+++ Recorded information
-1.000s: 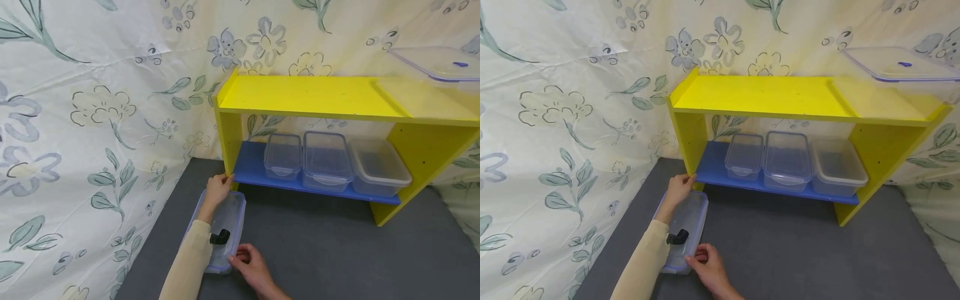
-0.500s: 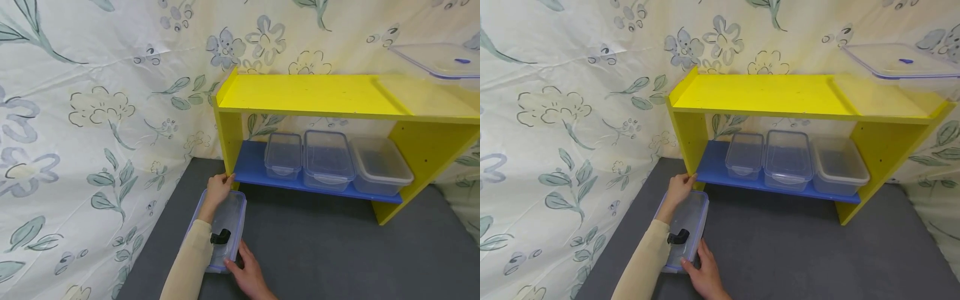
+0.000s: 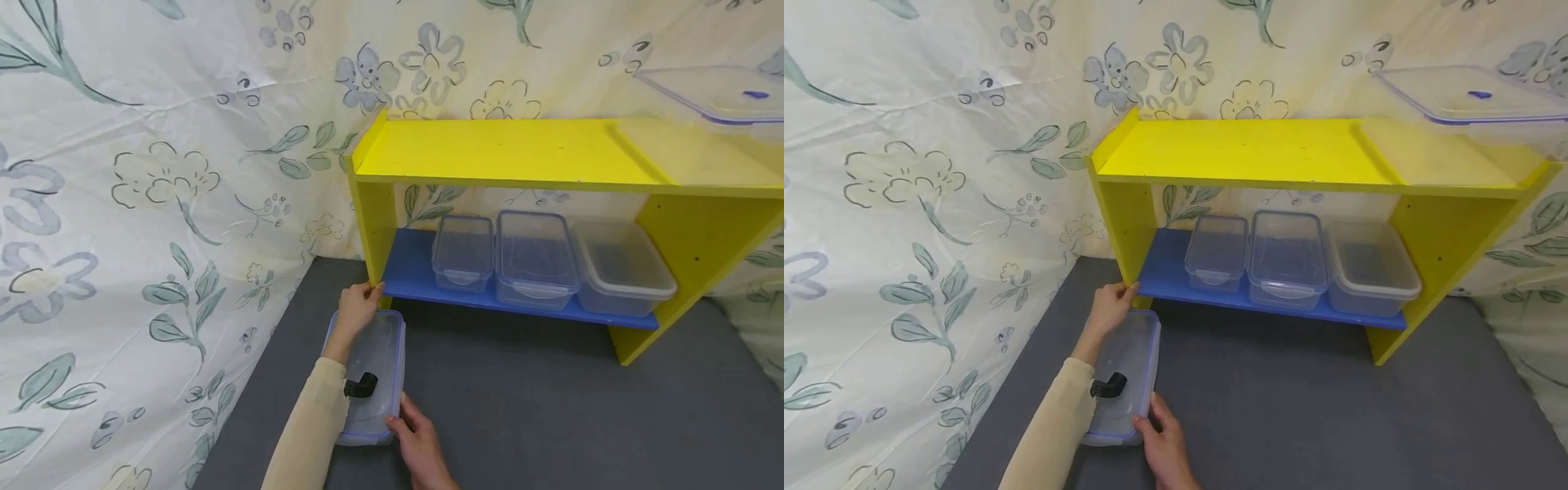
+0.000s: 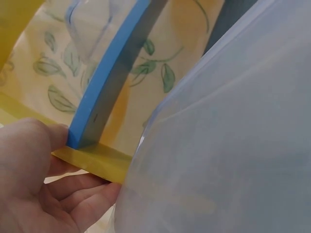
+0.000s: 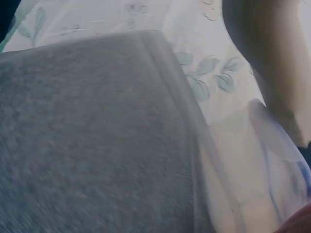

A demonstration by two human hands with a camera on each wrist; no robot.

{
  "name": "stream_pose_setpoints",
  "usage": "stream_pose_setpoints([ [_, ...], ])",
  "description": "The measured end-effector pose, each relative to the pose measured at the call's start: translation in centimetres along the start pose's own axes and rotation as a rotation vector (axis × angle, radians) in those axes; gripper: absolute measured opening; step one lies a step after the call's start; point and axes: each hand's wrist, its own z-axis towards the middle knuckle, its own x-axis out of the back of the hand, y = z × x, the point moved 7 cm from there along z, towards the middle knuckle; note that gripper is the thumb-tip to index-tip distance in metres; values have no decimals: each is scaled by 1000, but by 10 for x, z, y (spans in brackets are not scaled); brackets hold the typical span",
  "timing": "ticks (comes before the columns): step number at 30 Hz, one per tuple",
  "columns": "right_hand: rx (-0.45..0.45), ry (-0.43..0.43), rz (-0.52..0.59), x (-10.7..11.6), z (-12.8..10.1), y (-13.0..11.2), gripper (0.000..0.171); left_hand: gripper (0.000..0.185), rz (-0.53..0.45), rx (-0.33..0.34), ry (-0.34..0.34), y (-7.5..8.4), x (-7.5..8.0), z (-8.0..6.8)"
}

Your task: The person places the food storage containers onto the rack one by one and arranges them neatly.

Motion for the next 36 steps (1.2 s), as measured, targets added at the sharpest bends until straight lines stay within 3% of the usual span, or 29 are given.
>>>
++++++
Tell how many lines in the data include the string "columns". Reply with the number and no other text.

2